Начиналась очередная атака на высоту. Цепи поднялись и двинулись. Ох, тяжело пришлось наступающим! Цепи то и дело залегали, поднимались вновь и под секущим огнем пулеметов и автоматов опять валились на землю.
— Смотри! — приказал Жаров Самохину.
Леон, и без того не отнимал бинокля от глаз. Пусть сам он здесь, сердце его было там, в цепи атакующих, и билось оно столь же сильно и жарко, как и у тех, что сквозь огонь рвались вперед.
— Отдайте роту, товарищ капитан, сам виноват — сам и исправлю ошибку.
— Чужой кровью? Смотри лучше!
Леон до крови прикусил губу.
Комбат ни минуты не оставался без дела. Он вызывал огонь, указывал артиллеристам новые цели, выдвигал на прямую наводку орудия, нацеливал удары рот, докладывал Щербинину о своих решениях, заботился о доставке патронов и снарядов, торопил с эвакуацией раненых. Самохин удивлялся, как мог комбат заниматься столькими делами сразу. Отсюда, с командного пункта батальона, Леон впервые увидел бой по-новому и многое начинал понимать.
— Будь ты сейчас на высоте, — указывал ему Жаров из траншеи, — Назаренко ударил бы справа. Куда деваться противнику? Держаться там нельзя. Значит, уходи. А уйти — это оставить без поддержки вон те позиции, что перед Пашиным и другими. А раз они без поддержки — им не устоять. Навалился бы Сазонов слева — лучше сматывай удочки. Дальше на протяжении десяти километров негде зацепиться, ни одного удобного рубежа. Вот бы какой плацдарм — дивизию высаживай, и то мало. А нам сейчас развернуться негде…

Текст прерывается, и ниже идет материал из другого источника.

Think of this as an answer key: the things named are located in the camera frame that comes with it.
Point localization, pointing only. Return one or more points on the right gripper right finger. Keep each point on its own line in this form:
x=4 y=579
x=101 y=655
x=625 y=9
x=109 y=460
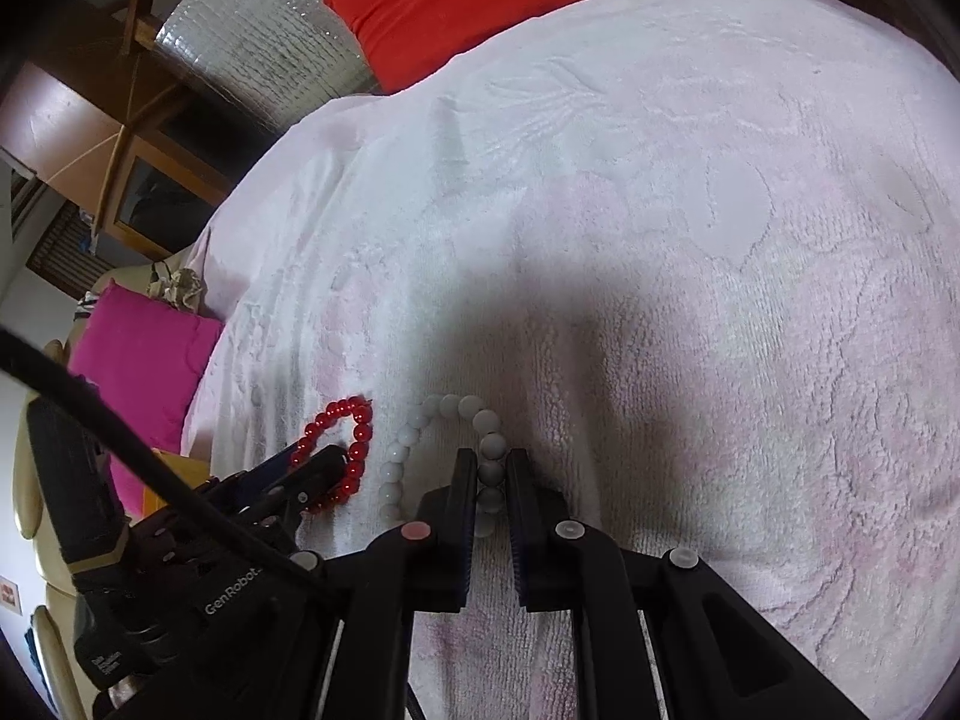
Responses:
x=562 y=564

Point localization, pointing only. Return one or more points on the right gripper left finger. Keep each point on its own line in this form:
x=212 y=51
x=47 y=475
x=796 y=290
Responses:
x=422 y=566

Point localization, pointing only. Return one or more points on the magenta pillow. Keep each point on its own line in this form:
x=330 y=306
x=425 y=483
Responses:
x=146 y=359

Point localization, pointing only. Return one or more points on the patterned fabric pouch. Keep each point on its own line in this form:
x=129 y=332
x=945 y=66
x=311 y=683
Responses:
x=181 y=289

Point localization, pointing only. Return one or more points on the white pink bedspread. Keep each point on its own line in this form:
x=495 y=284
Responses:
x=700 y=256

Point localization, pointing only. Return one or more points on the wooden cabinet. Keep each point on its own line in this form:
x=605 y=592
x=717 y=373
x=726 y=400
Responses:
x=96 y=114

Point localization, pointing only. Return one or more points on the silver insulation sheet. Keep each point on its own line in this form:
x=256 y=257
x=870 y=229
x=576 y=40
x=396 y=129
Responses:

У Леона земля горела под ногами.
Вражеские пулеметы снова повалили цепи Сазонова.
— Хоть взвод дайте! — взмолился Самохин.
— Смотри!
— Рядовым пустите, не могу больше!
— Видишь, еще солдат упал, видишь, другой свалился, третий, видишь, полегло сколько, — неумолимо резал Жаров. — На тебе их кровь, из-за тебя они падают на землю, из-за тебя, и из-за меня тоже, потому, что не научил тебя выполнять приказы.